Preparation


This tutorial will explain how to properly prepare input files for biceps using Python. Each experimental observable requires its own method from the biceps.Preparation class to prepare the input data (datapoints of theory and experiment). For example, biceps.Preparation.prep_noe will be used to prepare data of NOE distances and biceps.Preparation.prep_J for scalar coupling constants. Our goal is to prepare input data for the next step, which is constructing the ensemble of experimental restraints. All data from this tutorial can be found from this work (DOI:10.1002/jcc.23738).


[1]:
import mdtraj as md
import numpy as np
import pandas as pd
import biceps
BICePs - Bayesian Inference of Conformational Populations, Version 2.0
Warning on use of the timeseries module: If the inherent timescales of the system are long compared to those being analyzed, this statistical inefficiency may be an underestimate.  The estimate presumes the use of many statistically independent samples.  Tests should be performed to assess whether this condition is satisfied.   Be cautious in the interpretation of the data.

In this tutorial, we have two experimental observables: (1) J couplings for small molecules and (2) NMR nuclear Overhauser effect (NOE) (pairwise distances). First we need to perform conformational clustering on our MD simulations data. In this case, 100 metastable states are clustered. Now we need to prepare prior knowledge we learned from computational simulations. Normally, we used potential energy for each metastable state. In the original work, Zhou et al did Quantum Mechanical (QM) calculations to refine each state and B3LYP energy was used as priors in BICePs calculation. Instructions of QM calculations are beyond the scope of this tutorial.

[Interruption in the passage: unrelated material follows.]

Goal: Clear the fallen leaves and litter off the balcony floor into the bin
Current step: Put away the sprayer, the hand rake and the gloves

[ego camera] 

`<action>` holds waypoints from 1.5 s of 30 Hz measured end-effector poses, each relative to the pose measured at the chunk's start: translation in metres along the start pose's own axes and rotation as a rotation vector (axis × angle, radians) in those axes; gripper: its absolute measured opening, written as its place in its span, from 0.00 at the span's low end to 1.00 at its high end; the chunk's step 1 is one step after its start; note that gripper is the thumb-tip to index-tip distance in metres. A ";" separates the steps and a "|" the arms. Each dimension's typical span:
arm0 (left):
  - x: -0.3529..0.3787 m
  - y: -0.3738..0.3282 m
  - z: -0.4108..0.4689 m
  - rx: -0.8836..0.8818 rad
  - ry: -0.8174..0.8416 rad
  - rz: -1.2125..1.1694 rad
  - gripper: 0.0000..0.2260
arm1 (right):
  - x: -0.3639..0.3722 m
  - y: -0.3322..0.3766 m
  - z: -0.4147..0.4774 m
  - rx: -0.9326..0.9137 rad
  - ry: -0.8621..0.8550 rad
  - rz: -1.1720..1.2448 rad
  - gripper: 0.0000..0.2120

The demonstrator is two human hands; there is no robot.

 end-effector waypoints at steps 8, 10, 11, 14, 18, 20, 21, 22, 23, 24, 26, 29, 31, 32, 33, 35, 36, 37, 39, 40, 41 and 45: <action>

Alternatively, we can estimate the potential energy using \(U = -ln(P)\) where \(P\) is the normalized population for each state. We also have built-in functions (toolbox) to conduct this conversion.

Next, we need to compute pairwise distances and J coupling constants for each clustered state. To compute pairwise distances, we recommend to use MDTraj (biceps.toolbox.compute_distances) which is free to download. To compare simulated conformational ensembles to experimental NOE measurements, we normally computed \(<r^{-6}>^{-1/6}\). For convenience in this tutorial, we assume the cluster center of each state is representative enough and simply compute pairwise distances for the cluster center conformation. In practice, we still recommend users to compute ensemble-averaged distance.

[2]:
# Compute model_data for NOE
data_dir = "../../datasets/cineromycin_B/"
states = biceps.toolbox.get_files(data_dir+"cineromycinB_pdbs/*")
nstates = len(states)
ind=data_dir+'atom_indice_noe.txt'
outdir = "NOE/"
biceps.toolbox.mkdir(outdir)
model_data_NOE = biceps.toolbox.compute_distances(states, ind, outdir)

Next, we need to convert computed distance to Pandas DataFrame. The default file format for saving prepared input data is fmt="pickle". biceps currently supports *.csv and *.pkl file formats and possibly other input/output file formats from Pandas.

[3]:
# Now using biceps Preparation submodule
model_data_NOE = str(outdir+"*.txt")
exp_data_NOE = data_dir+"noe_distance.txt"
preparation = biceps.Preparation(nstates, top_file=states[0], outdir="J_NOE")
preparation.prepare_noe(exp_data_NOE, model_data_NOE, indices=ind, write_as="csv", verbose=False)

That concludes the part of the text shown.